Bernie Sanders was declared the winner in California just moments after polls closed but his final haul of delegates could remain uncertain for days, or even weeks, as election officials tally the millions of provisional votes and mail-in ballots.
And while triumph in the Golden State will help Sanders remain competitive in what has become essentially a two-person race between him and Joe Biden, the eventual delegate math could indicate a decidedly shakier path to the nomination than the Vermont senator expected last week…
“It’s like there’s this black box of how many ballots are at the post office right now,” said [Paul Mitchell, of Political Data Inc.] So far, about 5.3m ballots have been counted, according to Mitchell, just over 50% of the 10m he expects have been cast in this election.
In a more normal election cycle, we wouldn’t expect any sort of huge shift in the projections because we’ve gotten fairly good at gauging such things based on exit polling.
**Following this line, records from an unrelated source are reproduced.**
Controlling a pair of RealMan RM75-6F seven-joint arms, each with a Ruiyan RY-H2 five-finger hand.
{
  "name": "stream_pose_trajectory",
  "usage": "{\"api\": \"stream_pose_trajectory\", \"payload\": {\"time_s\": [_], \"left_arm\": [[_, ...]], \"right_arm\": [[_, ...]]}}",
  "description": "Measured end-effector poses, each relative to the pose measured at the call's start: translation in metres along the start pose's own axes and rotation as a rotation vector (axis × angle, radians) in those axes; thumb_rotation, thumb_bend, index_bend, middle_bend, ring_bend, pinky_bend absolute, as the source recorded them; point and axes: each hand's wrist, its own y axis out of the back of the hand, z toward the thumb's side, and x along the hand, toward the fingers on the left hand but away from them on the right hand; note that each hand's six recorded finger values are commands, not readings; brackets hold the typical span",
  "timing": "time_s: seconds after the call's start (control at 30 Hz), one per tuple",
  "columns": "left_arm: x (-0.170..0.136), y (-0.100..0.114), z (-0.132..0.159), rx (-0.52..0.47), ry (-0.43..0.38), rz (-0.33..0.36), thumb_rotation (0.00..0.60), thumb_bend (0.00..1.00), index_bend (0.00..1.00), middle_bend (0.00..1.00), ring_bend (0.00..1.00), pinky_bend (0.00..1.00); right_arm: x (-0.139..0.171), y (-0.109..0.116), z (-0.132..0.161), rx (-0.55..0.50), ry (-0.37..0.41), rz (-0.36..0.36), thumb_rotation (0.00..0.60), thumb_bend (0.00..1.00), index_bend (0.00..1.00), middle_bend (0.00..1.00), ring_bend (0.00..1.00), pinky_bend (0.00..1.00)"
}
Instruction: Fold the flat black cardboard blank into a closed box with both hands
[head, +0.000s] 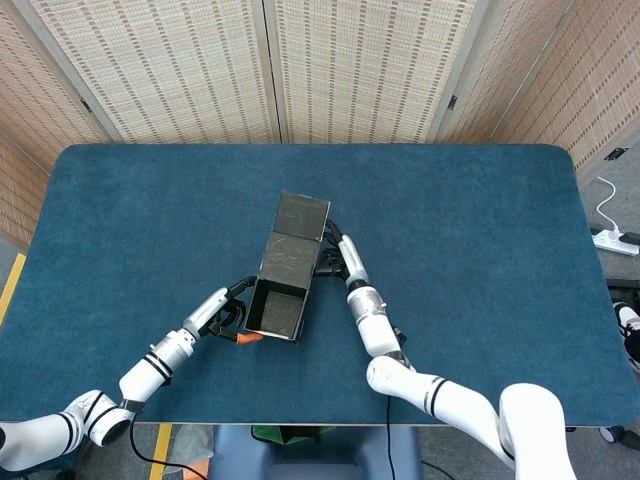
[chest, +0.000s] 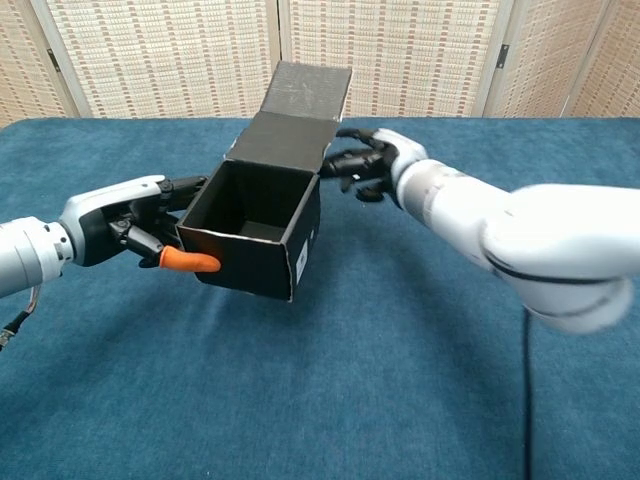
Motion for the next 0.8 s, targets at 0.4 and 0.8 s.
{"api": "stream_pose_trajectory", "payload": {"time_s": [0.4, 0.8], "left_arm": [[0.009, -0.001, -0.013, 0.032, 0.088, 0.019, 0.6, 0.22, 0.55, 0.55, 0.74, 0.9], [0.025, 0.0, -0.03, 0.059, 0.194, 0.096, 0.6, 0.22, 0.51, 0.55, 0.74, 0.91]], "right_arm": [[0.013, -0.038, 0.068, -0.086, 0.154, 0.152, 0.6, 0.0, 0.14, 0.39, 0.72, 1.0], [0.06, -0.054, 0.052, 0.329, 0.191, 0.31, 0.6, 0.0, 0.15, 0.43, 0.73, 1.0]]}}
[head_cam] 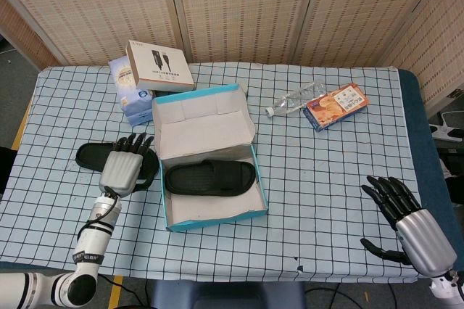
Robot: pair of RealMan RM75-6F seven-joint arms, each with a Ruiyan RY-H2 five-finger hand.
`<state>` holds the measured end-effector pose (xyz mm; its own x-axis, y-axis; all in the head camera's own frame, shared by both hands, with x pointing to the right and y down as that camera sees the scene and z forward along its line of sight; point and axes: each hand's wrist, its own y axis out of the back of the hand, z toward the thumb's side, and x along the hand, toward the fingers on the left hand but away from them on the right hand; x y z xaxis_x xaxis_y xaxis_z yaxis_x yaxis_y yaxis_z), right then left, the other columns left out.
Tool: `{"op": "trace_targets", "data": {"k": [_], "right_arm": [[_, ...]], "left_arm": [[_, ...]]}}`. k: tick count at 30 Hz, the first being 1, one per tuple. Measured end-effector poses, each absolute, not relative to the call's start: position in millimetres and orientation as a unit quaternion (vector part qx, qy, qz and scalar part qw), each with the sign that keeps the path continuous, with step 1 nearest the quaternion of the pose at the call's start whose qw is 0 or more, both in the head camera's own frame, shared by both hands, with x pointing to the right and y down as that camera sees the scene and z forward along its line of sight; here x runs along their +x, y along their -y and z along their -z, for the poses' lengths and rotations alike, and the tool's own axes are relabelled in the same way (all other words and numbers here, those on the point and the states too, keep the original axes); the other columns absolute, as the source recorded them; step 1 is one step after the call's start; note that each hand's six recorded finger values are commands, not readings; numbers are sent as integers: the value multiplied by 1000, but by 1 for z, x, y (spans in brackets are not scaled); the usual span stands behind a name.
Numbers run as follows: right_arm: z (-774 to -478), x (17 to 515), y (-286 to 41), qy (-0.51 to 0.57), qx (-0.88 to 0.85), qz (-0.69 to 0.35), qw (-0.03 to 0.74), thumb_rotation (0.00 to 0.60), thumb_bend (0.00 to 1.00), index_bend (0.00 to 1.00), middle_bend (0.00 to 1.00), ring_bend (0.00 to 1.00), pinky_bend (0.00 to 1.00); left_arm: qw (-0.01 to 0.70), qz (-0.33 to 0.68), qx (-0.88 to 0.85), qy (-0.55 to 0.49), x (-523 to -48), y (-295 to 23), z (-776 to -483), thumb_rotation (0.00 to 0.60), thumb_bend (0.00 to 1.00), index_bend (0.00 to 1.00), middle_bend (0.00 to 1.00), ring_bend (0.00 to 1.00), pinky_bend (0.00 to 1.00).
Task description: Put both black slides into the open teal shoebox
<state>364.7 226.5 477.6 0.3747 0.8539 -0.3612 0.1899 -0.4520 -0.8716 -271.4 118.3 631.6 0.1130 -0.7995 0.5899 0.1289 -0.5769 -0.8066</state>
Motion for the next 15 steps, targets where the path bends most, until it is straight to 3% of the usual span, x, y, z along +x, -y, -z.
{"op": "trace_targets", "data": {"k": [5, 15], "right_arm": [[-467, 355, -231, 346, -733, -433, 394, 527, 139, 0, 0, 0, 0], [-475, 355, -234, 338, -732, -447, 388, 527, 139, 0, 0, 0, 0]], "left_arm": [[345, 641, -640, -245, -294, -114, -660, 443, 345, 0, 0, 0, 113], [331, 686, -616, -201, -309, -106, -680, 476, 343, 0, 0, 0, 103]]}}
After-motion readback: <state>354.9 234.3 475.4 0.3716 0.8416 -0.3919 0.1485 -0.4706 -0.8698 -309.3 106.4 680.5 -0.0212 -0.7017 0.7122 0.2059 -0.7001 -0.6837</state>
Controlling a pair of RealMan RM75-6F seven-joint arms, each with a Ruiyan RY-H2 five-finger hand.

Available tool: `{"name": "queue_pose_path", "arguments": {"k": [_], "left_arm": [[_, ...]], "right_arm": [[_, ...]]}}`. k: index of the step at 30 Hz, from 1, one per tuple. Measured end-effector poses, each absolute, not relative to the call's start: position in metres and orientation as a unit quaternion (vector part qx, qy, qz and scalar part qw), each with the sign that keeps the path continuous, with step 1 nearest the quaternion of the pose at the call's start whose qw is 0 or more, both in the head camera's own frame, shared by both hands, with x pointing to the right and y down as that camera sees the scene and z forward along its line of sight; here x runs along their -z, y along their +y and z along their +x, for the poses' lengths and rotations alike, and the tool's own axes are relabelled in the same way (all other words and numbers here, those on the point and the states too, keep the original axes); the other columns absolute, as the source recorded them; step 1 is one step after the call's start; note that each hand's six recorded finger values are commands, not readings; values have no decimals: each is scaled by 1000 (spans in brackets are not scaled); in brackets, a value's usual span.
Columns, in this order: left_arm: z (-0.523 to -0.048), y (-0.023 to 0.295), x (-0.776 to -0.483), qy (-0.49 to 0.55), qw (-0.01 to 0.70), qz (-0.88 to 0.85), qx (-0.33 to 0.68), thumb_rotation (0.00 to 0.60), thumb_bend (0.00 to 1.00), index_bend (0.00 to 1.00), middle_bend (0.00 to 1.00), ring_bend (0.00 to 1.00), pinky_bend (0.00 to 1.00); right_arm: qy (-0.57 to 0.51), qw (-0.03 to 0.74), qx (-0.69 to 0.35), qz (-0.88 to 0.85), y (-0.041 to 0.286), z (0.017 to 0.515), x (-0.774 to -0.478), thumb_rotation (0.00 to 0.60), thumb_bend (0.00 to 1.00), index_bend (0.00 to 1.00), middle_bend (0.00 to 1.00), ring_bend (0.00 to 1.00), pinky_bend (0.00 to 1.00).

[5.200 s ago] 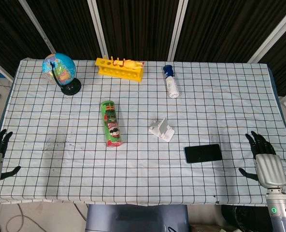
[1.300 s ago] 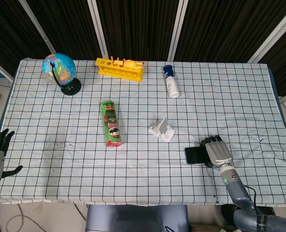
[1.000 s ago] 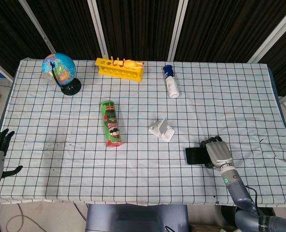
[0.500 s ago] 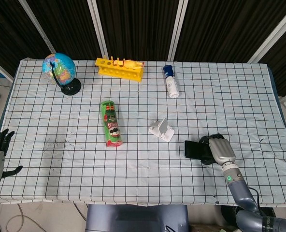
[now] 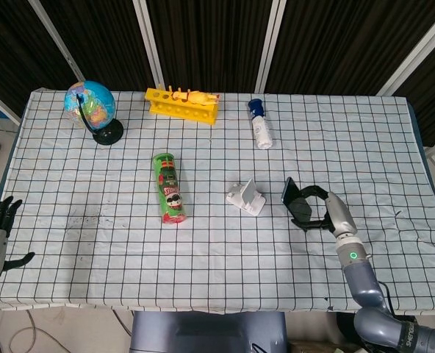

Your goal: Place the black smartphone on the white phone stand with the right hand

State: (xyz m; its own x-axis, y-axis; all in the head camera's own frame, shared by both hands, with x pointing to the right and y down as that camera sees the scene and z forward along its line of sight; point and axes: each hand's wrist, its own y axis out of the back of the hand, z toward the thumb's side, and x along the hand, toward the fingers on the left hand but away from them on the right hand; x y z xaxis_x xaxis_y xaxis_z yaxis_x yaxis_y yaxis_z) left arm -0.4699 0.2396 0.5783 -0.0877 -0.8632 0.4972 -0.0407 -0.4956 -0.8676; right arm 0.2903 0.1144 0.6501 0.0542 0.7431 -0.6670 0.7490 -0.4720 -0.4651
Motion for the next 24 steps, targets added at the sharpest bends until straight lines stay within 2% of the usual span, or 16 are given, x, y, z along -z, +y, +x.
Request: {"name": "queue_pose_path", "arguments": {"k": [4,24], "left_arm": [[-470,239,-579,383,323,-593,631,600,0,0,0,0,0],[-471,239,-580,386,312,-593,634,600,0,0,0,0,0]], "right_arm": [[545,36,417,726,113,275,-654,600,358,686,765,240,154],[611,90,310,723,100,224,-686,600,357,686,768,240,154]]}}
But this is far from a normal election cycle. Keep in mind that the California primary took place three days after South Carolina voted and barely 48 hours after two other candidates from the “moderate” lane who had measurable support dropped out.
We should also remember that California Democrats started voting 40 days before the actual primary date. At that point, Joe Biden’s campaign had been left for dead on the side of the road by many analysts (as Joe so loves to point out this week). Pete Buttigieg was being seen as an ascendent, competitive player after Iowa and New Hampshire. Bernie Sanders was being talked about as “inevitable” for a good portion of that period. And Michael Bloomberg was running a massive television ad campaign all over California in every major market. He was also rising in the polls.
With all of that in mind, how can we possibly know what story those five million ballots will tell? This is precisely the problem I was talking about yesterday when discussing the massive problems with extreme early voting. The bulk of those millions of ballots were cast by people who didn’t have anywhere near all the information they would surely have liked to have had when they sent them in.
For all we know, Bernie Sanders could have such a massive share of those ballots that he’ll take the lead back in the delegate count. Conversely, huge numbers of Californians may have been panicking over a potential Sanders nomination and voting in droves for Buttigieg. Or Biden. Or even Bloomberg. At this point, we’re trying to read the minds of people who were making decisions without a lot of information that voters had on primary day. It’s an exercise in futility. Yes, in all likelihood, Bernie Sanders won and will pick up a sizable pack of delegates. But there’s a non-zero probability that it might be much closer to a tie. Heck, he might have even finished second.